FIG. 9 illustrates an exemplary control unit performing a matching
operation consistent with the disclosed embodiments. For
illustration purposes, FIG. 9 shows a micro-operation block 901 in
the micro-operation read buffer 607 and a sub logic 903 in control
unit 801 corresponding to the micro-operation block. The
micro-operation block 901 is constituted by 8 micro-operations. The
8 micro-operations correspond to each entry in the micro-operation
block 901 from top to bottom according to an ascending order of
micro-operation addresses. Sub logic 903 in control unit 801
includes a first address memory 905, a comparator 907, a comparator
911, and a target decoder 915. The first address memory 905 stores
block number (BNX) corresponding to micro-operation block 901. The
comparator 907 matches BNX of the next micro-operation block
received from bus 835 with BNX in the first address memory 905. If
the matching operation is successful, a matching successful signal
outputted by comparator 907 points to the first micro-operation of
micro-operation block 901 (that is, a topmost micro-operation in
FIG. 9). It indicates that micro-operation block 901 is a next
micro-operation block of a currently executed micro-operation
block, and the micro-operation pointed to is the next
micro-operation needed by CPU core 611 after the current
micro-operation block is executed. If the matching operation is
unsuccessful, a signal outputted by comparator 907 is invalid. That
is, the micro-operation block 901 is not the next micro-operation
block of the current micro-operation block.

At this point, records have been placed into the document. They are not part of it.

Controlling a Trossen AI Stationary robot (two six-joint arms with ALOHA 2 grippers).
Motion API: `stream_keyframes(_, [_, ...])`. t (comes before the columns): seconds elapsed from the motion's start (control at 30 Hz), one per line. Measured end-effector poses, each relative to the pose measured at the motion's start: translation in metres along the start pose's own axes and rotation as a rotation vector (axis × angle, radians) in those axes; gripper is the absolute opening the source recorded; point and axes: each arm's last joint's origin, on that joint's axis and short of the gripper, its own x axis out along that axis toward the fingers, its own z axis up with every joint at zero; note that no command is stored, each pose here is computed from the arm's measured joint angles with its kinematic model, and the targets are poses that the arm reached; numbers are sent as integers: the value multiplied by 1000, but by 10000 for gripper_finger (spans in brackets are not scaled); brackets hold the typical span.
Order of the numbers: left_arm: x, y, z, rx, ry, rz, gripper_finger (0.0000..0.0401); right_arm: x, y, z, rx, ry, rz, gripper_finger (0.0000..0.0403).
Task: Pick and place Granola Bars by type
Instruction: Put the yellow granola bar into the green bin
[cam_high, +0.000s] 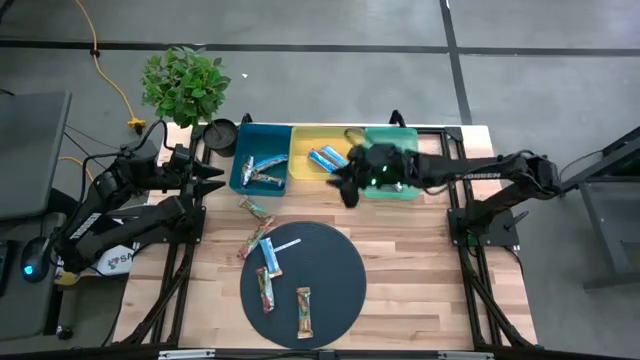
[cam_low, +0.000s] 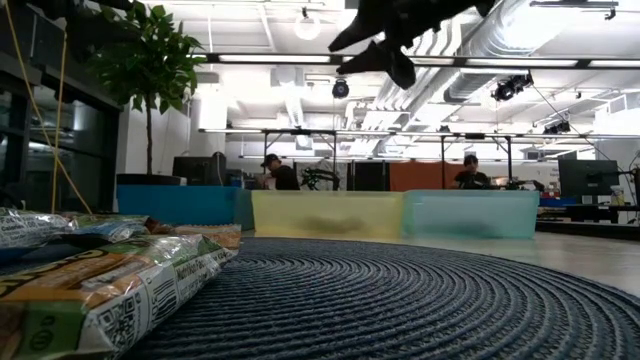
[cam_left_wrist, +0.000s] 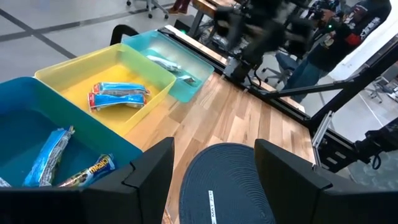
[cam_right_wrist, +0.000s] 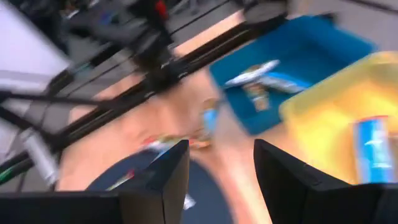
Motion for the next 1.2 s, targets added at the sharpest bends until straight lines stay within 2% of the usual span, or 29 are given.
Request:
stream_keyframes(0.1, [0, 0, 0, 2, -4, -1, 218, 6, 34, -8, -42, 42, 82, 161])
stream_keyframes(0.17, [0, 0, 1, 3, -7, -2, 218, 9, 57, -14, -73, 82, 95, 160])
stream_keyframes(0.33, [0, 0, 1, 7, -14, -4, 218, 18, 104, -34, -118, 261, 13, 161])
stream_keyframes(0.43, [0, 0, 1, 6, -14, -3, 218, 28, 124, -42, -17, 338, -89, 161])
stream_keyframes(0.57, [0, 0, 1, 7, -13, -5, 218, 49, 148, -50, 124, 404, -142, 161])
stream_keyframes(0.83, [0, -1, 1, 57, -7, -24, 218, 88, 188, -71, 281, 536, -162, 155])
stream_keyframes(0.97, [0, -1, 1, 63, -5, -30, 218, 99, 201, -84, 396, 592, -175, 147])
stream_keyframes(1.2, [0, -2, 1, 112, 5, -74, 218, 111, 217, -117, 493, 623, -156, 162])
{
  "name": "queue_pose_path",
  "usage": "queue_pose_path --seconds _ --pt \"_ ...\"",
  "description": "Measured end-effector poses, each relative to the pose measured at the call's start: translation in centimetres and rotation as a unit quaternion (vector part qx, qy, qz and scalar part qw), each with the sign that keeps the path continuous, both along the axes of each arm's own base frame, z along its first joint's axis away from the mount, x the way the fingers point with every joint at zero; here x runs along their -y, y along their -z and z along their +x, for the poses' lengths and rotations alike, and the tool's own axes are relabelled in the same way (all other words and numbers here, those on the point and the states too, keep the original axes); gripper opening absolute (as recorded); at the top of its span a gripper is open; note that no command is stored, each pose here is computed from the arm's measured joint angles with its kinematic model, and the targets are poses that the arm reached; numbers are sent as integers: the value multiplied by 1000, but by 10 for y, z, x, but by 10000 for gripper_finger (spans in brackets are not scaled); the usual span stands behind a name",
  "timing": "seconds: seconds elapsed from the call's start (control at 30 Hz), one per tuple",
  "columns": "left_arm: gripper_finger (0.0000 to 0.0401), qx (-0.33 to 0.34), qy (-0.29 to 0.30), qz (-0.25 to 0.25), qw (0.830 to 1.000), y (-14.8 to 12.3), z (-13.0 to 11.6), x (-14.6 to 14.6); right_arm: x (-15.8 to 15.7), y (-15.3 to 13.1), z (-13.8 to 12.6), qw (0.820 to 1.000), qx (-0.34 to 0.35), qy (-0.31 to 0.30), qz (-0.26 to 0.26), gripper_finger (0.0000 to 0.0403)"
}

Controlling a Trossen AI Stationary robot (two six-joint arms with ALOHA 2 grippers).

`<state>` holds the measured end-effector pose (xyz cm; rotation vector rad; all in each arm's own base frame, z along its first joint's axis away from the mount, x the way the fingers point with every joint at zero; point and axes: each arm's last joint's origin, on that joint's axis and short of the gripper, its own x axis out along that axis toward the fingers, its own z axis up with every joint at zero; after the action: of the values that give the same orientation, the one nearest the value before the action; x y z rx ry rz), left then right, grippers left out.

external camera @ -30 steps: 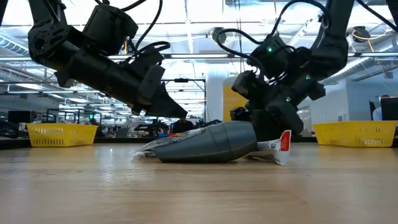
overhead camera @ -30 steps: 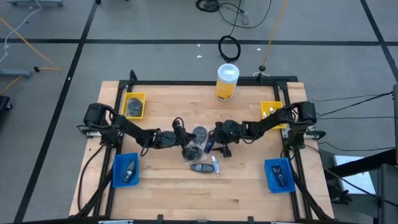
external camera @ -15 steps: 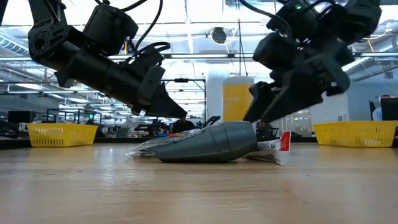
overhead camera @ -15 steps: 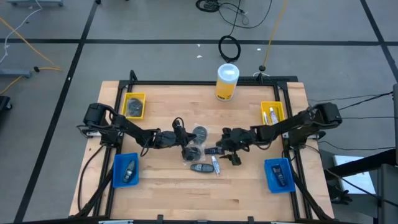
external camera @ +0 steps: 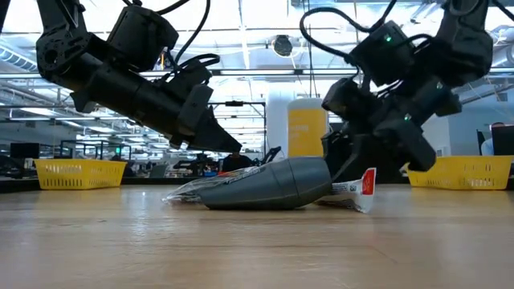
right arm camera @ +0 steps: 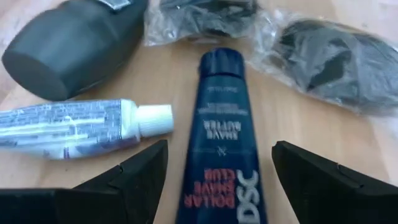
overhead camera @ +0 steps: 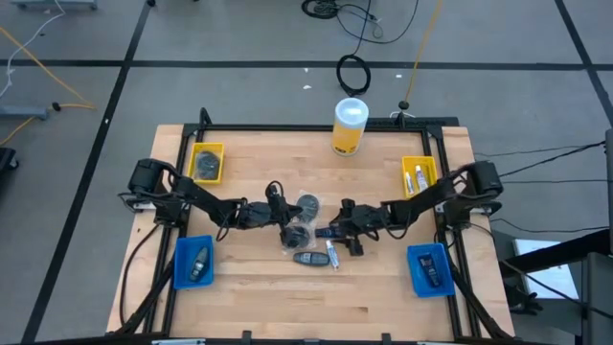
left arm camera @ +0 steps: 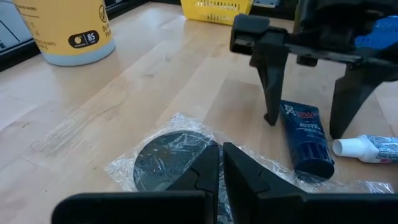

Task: Pick & Place Travel size toiletries
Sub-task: Put the blue shaving cream into the right blue bin

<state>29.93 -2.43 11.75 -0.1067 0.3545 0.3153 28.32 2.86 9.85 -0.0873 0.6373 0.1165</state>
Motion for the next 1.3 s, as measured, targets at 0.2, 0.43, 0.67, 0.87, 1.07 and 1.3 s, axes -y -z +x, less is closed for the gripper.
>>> queue_pose_path --seconds 0.2,0.43,0.67,0.87,1.07,1.3 --pt "21 -1 0 0 1000 0 0 0 8 8 4 1000 3 21 9 271" --pt "21 -1 0 0 1000 0 0 0 13 9 4 999 -3 37 20 222" --pt "21 -2 0 0 1000 0 0 0 14 -9 -5 999 -20 40 17 179" --pt "21 -4 0 1 1000 1 0 0 3 -44 -25 997 -39 43 46 170" --pt "21 -2 0 0 1000 0 0 0 -22 -81 -67 991 -84 34 102 169" --pt "21 -2 0 0 1000 0 0 0 -46 -126 -127 954 -237 75 166 169"
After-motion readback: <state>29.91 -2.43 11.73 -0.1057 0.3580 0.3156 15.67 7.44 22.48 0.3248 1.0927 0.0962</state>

[0194] Comparator 911 matches BNX of the branch target
micro-operation received from bus 833 with BNX in the first address
memory 905. If the matching operation is successful, it indicates
that micro-operation block 901 is a micro-operation block
containing the branch target micro-operation. A matching successful
signal outputted by comparator 911 as an enable signal is sent to
target decoder 915. The enable signal controls target decoder 915
to decode BNY of the branch target micro-operation received from
bus 833. According to the decoding result 925, a micro-operation
(i.e., the branch target micro-operation) in the micro-operation
block 901 is pointed to. If the matching operation is unsuccessful,
it indicates that the micro-operation block 901 is not a
micro-operation block containing the branch target micro-operation.
Therefore, an enable signal is not outputted to target decoder 915,
preventing target decoder 915 from performing a decoding
operation.
[0195] Returning to FIG. 8, when read pointer 631 of tracker 614
points to a new track, at the beginning, the content of ending
track point 835 of the track is read out and sent to control unit
801 to perform a matching operation. If the matching operation is
unsuccessful, it indicates that the next micro-operation block
corresponding to the track is not stored in the micro-operation
read buffer 607. Therefore, control unit 801 sends the BNX of the
next micro-operation block to the micro-operation memory 606 to
read out the corresponding micro-operation block. The corresponding
micro-operation block is filled into the micro-operation read
buffer 607. A position of the next micro-operation block in the
micro-operation read buffer 607can be determined at the same time.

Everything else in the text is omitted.